Revisiting the Natural Language Compiler
Dijkstra was right, but in a wrong way
1. Dijkstra's paradox
In 1978, a certain Edsger Dijkstra (yes, that Dijkstra), wrote a treatise “on the foolishness of natural language programming”:
It may be illuminating to try to imagine what would have happened if [..] our native tongue would have been the only vehicle for the input into and the output from our information processing equipment. My considered guess is that [...] computer science would consist mainly of the indeed black art how to bootstrap from there to a sufficiently well-defined formal system. We would need all the intellect in the world to get the interface narrow enough to be usable, and, in view of the history of mankind, it may not be overly pessimistic to guess that to do the job well enough would require again a few thousand years.
The irony is that over the next 47 years, the "black art" would instead consist of bootstrapping from formal systems to ones that could handle natural language.
The reason it didn't take thousands of years is precisely because formal systems abide by simple rule sets and produce verifiable output. To quote Dijkstra again, they are "an amazingly effective tool for ruling out all sorts of nonsense that, when we use our native tongues, are almost impossible to avoid."
Dijkstra frames this as a fatal flaw of natural language. In the age of coding agents, it seems the truth is more complicated.
2. The spectrum of coding languages
Within formal coding languages, we still have a spectrum:
Machine language <-- Assembly <-- Systems languages <-- Managed-Memory/OOP <-- Dynamic languages
--> increasing abstractness / expressiveness
<-- increasing power of specification
These languages "do exactly what you tell them to do" in the sense that they produce repeatable recipes. But the "expressiveness" of a high-level language allows describing high-level intent while being less prescriptive about details like memory management. Consider print("hello world"). This simple recipe requires an astonishing amount of work (syscalls, encoding, buffering, etc.) which is entirely delegated to the compiler and runtime.
But that's okay! This works, because you trust the priors baked in by the compiler designers, and it only matters that your intent was carried out.
To be clear: that is a lot of trust you are putting in the compiler, and it's worth reflecting on that. We can do this because compilation is a fundamentally mathematical operation based on the theory of equivalence of classes.

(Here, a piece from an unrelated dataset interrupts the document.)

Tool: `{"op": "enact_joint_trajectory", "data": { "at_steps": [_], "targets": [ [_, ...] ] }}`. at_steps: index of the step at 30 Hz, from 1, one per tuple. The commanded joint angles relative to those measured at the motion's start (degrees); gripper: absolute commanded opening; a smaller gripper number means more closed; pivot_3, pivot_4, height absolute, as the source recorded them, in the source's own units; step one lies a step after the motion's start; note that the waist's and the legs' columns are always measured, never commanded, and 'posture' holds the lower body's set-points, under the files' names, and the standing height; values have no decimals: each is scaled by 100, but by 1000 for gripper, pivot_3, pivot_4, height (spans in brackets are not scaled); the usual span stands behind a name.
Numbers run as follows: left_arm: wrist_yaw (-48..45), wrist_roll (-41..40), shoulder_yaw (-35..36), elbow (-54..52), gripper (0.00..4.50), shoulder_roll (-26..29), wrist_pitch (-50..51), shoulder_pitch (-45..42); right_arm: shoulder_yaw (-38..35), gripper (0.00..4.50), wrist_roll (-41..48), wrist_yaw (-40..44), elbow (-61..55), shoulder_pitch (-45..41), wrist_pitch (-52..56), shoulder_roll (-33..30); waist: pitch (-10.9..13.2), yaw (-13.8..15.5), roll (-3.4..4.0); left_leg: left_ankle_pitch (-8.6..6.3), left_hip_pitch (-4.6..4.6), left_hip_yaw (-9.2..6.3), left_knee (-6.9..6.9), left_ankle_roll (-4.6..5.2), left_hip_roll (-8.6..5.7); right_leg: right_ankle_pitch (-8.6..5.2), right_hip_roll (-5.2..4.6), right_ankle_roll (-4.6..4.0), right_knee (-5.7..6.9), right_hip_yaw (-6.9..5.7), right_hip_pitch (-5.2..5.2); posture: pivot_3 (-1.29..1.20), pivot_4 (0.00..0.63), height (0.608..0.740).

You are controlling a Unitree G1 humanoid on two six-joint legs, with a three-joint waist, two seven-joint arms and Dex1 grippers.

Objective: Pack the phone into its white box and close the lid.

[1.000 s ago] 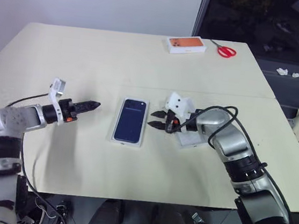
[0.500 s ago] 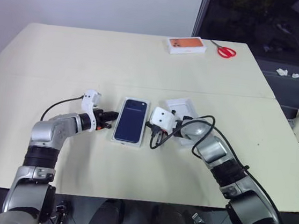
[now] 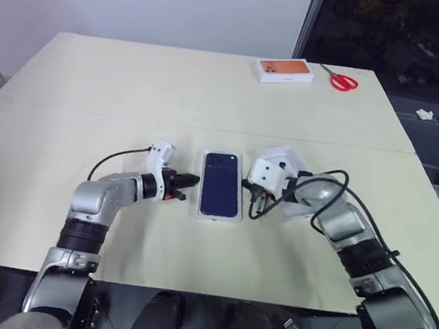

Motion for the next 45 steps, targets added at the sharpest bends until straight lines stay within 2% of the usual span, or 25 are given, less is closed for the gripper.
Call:
{"op": "enact_joint_trajectory", "data": {
  "at_steps": [1,11,24,27,31,39,45],
  "targets": [
    [-107,78,-220,240,30,-164,-65,-187,-53,0,-18,179,-221,192,111,-200,0,-1,0,0,0,0,0,0,0,0,0,0,0,-1,0,0,150,740],
    [-274,158,-310,301,30,-306,-84,-267,-145,0,-111,67,21,55,48,-110,0,-16,0,1,3,-1,3,-1,0,0,1,1,1,-2,4,0,150,740],
    [-226,166,-126,23,30,-129,-76,-8,-298,0,174,300,-129,16,348,-87,0,-25,0,1,4,-1,3,-2,1,0,2,1,2,-1,3,0,150,740],
    [-252,150,-67,-53,849,-27,-21,40,-330,0,118,272,-167,-18,282,-181,0,-29,0,1,4,-1,3,-2,1,0,1,1,1,-1,3,0,150,740],
    [-343,138,-53,-185,2662,151,-17,105,-384,0,69,245,-131,-51,201,-265,0,-49,1,0,5,-1,1,0,2,0,2,1,2,-1,2,0,150,740],
    [-580,137,85,-259,2662,831,-29,337,-466,0,166,393,-383,-73,266,-316,5,-202,9,1,6,0,-6,-2,15,0,13,1,6,3,-6,0,150,740],
    [-577,96,157,-264,2662,922,-284,422,-521,0,205,494,-417,-74,409,-357,7,-172,14,2,5,2,-6,-3,16,0,14,1,11,6,-11,0,150,740]
  ]
}}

3. Extending the spectrum:
A coding agent is based on probability, not equivalence of classes. So it's not a compiler in the traditional sense. But you can plausibly extend the same coding spectrum to natural language:
Code <---[ "compiler" ]--- Implementation notes <-- Component design <-- Architectural vision
↑
|
<-- FORMAL LANGUAGE | NATURAL LANGUAGE -->
| more details "left unspecified" -->
Let's say you are a project lead and you independently delegate implementation of the same design to two engineers. Odds are, the implementations will likely vary -- and depending on the scope, they may vary a lot. It all depends on how much was left unspecified. These gaps are filled in by the engineer that implements the design, drawing on their past experience and judgment. Doing so requires you to trust the priors of the engineers.
The same is true of a coding agent: when you underspecify a prompt, the model's priors fill in the gaps. Those priors are mainly shaped by RLHF and other post-training.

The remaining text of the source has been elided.